Second, the controls have been heavily re-worked from RE1-3. While the game still has a variation on the “Tank Controls” that made earlier games in the series, well, clunky, here you’re not locked behind a stationary camera, here you can aim fairly quickly, turn around fairly quickly, and – more importantly, aim with a greater precision than earlier Resident Evil games let you.
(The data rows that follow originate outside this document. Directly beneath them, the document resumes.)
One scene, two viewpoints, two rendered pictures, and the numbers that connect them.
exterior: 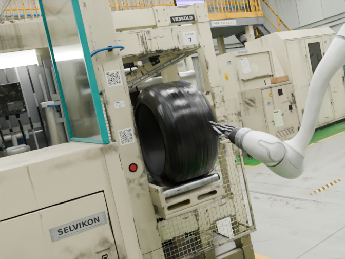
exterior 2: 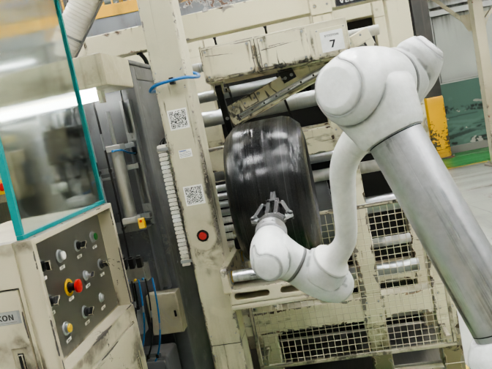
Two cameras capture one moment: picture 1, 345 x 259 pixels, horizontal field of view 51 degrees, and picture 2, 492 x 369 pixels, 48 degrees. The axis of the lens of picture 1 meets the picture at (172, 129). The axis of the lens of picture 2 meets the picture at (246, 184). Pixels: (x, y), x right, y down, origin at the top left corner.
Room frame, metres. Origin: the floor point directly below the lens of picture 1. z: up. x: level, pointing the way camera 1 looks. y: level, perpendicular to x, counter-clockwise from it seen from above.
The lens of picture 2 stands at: (0.15, -1.07, 1.46)
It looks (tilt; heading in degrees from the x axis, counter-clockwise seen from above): 7 degrees down; 33
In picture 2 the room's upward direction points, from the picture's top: 11 degrees counter-clockwise
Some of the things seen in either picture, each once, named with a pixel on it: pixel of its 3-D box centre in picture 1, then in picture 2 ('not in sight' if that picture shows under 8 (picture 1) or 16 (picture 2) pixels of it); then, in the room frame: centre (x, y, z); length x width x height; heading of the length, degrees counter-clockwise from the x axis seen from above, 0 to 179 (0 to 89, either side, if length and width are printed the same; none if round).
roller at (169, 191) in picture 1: (189, 185); (276, 269); (1.83, -0.03, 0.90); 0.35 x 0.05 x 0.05; 115
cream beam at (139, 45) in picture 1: (148, 45); (276, 53); (2.27, 0.04, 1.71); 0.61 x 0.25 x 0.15; 115
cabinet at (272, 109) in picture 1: (271, 118); not in sight; (6.62, -1.83, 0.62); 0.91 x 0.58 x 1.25; 123
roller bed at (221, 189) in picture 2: not in sight; (230, 213); (2.20, 0.39, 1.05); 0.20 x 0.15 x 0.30; 115
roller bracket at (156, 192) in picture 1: (148, 191); (233, 266); (1.88, 0.19, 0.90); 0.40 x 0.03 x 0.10; 25
The weapon upgrade system was fairly intuitive. While you can’t upgrade all guns in one play-through, since your weapons carry over between rounds, then you can take your fully upgraded pistol and mostly upgraded shotgun to the next play-through, and finish upgrading those weapons.

Low Points

If you’ve been following the game industry or reading game reviews in the past 5 years, you’ll have read complaints about “Real is Brown” – basically, the fact that lots of video games have been trending their color palate to earth tones because that’s more “realistic” or whatever. RE4 is no exception. The levels that aren’t brown, or grey, or some other earth tone far outnumber the levels that are, say, green.
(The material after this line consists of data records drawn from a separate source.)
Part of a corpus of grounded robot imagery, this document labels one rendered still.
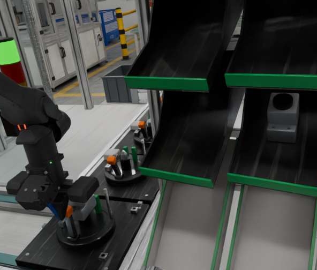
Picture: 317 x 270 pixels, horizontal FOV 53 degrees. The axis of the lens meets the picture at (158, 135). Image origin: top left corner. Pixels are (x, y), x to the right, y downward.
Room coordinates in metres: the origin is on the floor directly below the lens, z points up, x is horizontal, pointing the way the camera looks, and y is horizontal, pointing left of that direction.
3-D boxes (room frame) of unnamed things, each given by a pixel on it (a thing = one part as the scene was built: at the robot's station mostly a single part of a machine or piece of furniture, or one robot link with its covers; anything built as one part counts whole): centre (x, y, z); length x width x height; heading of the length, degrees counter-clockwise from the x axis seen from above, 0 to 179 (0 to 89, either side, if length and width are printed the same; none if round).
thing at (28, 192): (0.50, 0.23, 1.17); 0.07 x 0.07 x 0.06; 70
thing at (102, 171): (0.86, 0.11, 1.01); 0.24 x 0.24 x 0.13; 69
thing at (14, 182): (0.55, 0.23, 1.18); 0.19 x 0.06 x 0.08; 69
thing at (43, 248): (0.62, 0.20, 0.96); 0.24 x 0.24 x 0.02; 69
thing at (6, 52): (0.79, 0.34, 1.38); 0.05 x 0.05 x 0.05
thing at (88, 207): (0.63, 0.20, 1.06); 0.08 x 0.04 x 0.07; 160
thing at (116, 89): (2.75, 0.06, 0.73); 0.62 x 0.42 x 0.23; 69
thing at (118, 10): (9.18, 0.00, 0.58); 3.40 x 0.20 x 1.15; 160
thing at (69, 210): (0.58, 0.22, 1.04); 0.04 x 0.02 x 0.08; 159
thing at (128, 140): (1.09, 0.03, 1.01); 0.24 x 0.24 x 0.13; 69
Also, the Quick Time Events in this game are, quite literally, of the “Press X To Not Die” variety. A prompt will almost randomly come on screen during a cutscene, and if you don’t hit the buttons fast enough, you die. It doesn’t help that the buttons won’t necessarily be the same buttons next time you play the cutscene.

Finally, considering that Conventional Zombie Wisdom says to “Shoot the zombie in the head”, which appears to work earlier in the game, the sudden introduction of Las Plagas who get significantly more dangerous after a successful headshot seems incredibly counter-intuitive, in my opinion.

Content Notes

No nudity, but there is a great deal of blood, gore, disturbing imagery, perhaps a little bit of body horror.

Scores

Originality: The game is part of a long-running series, and continues ongoing plot threads from that series. Additionally, the plot of the game pays some reference to the film “Dagon”. However, Las Plagas is definitely a unique take on the Zombie. 2 out of 6.

Story: The story is iffy. There were several points in the game where I had to stop, scratch my head, and ask myself who came up with this stuff, before finally turning my suspension of disbelief off and just rolling with it. This particularly comes up with the standard Resident Evil puzzles of “Put these pieces of a piece of art together after killing monsters to get them, to get past a locked door.” There’s just no story way to justify those. 3 out of 6.

Graphics: As mentioned under the low point, the game looks fine, except for the fact that you’re lucky to see something in the environment that isn’t earth tones. 3 out of 6.

Sound: The game does a very good job building up a sense of atmosphere. Because Las Plagas are slightly sentient, the enemies talk (in Spanish), rather then just groaning at you. Other monsters have their own distinctive sounds, and the music also does a good job setting up that enemies are present. All of this does a very good job at getting the player on edge. 5 out of 6.

Playability: This is a little better. The controls are solid, there’s a New Game+ mode and harder difficulty that are unlocked after going through the game the first time, plus a side story mode featuring one of the other characters in the game and the “Mercenaries” mode. The Press X to Not Die sections are still a nuisance, but there’s more or less enough space between them that I don’t feel like getting to hard on them. 4 out of 6.

Immersion: While the HUD isn’t cluttered, and sound does a good job of immersing the player – most of the time, there are things that break that sense of immersion. AI characters will sporadically get stuck on pieces of the environment, which in turn immediately remind me that I’m in a video game, and will break the tension that the sound design has done such a good job at building. The QTE’s do this as well, as basically, any situation where you die and have to reload automatically breaks immersion. 3 out of 6

Overall: I did enjoy this game. Yes, it’s frustrating in several respects, and to be honest I’ll probably never play this game again, but the first play through was fun. 4 out of 6.

In Total, Resident Evil 4 gets 24 out of 42.

*You see, Planetary Scientists study, among other things, meteor impacts and their environmental effects… I’ll get my coat.